Scan the data below for lines holding the word "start", and copy each line found.

*SOURCE DATA*:
= Beginning of Section =

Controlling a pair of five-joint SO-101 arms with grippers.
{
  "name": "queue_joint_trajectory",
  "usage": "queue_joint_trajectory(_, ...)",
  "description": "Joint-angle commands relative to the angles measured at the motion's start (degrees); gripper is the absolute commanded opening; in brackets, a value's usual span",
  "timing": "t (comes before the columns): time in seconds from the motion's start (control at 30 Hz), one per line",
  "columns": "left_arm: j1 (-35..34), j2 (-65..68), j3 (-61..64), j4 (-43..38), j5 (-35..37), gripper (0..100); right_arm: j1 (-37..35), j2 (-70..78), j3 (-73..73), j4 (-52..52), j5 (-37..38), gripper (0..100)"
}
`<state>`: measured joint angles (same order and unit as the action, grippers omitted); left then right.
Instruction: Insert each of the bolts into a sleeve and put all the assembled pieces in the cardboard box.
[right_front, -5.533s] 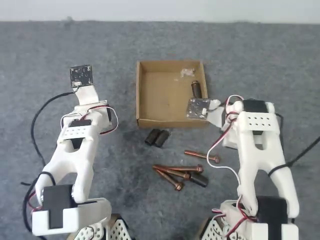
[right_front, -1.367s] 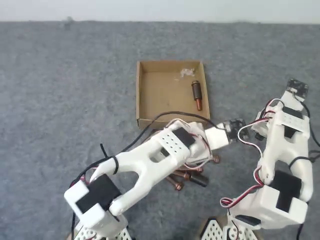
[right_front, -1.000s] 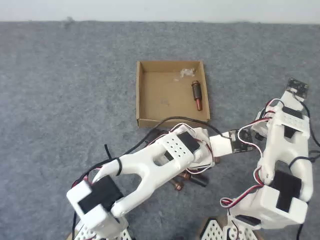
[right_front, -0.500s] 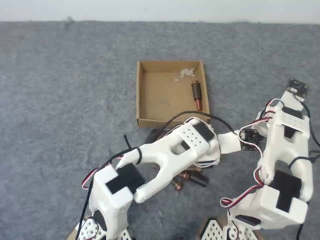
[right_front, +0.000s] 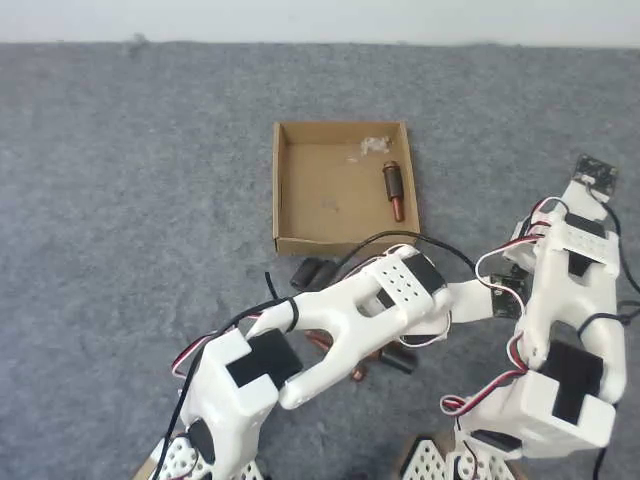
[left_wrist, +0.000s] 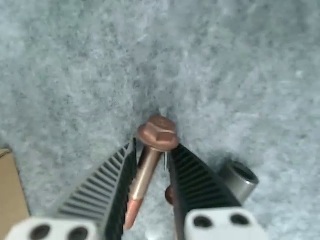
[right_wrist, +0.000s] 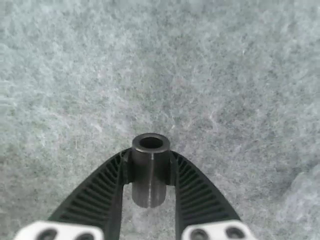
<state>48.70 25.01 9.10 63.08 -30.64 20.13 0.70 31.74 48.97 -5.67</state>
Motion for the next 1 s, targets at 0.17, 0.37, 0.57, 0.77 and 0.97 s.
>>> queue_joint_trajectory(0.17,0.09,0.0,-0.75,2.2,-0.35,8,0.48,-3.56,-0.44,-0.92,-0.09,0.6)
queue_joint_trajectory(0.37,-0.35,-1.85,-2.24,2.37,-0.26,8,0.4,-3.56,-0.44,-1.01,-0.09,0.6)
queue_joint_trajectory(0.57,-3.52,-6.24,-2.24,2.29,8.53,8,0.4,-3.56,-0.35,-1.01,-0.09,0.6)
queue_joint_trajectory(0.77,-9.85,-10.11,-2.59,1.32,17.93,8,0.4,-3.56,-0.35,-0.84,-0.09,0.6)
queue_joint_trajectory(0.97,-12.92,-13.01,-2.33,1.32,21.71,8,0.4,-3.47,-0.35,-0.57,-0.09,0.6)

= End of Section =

*RESPONSE*:
  "description": "Joint-angle commands relative to the angles measured at the motion's start (degrees); gripper is the absolute commanded opening; in brackets, a value's usual span",
  "timing": "t (comes before the columns): time in seconds from the motion's start (control at 30 Hz), one per line",

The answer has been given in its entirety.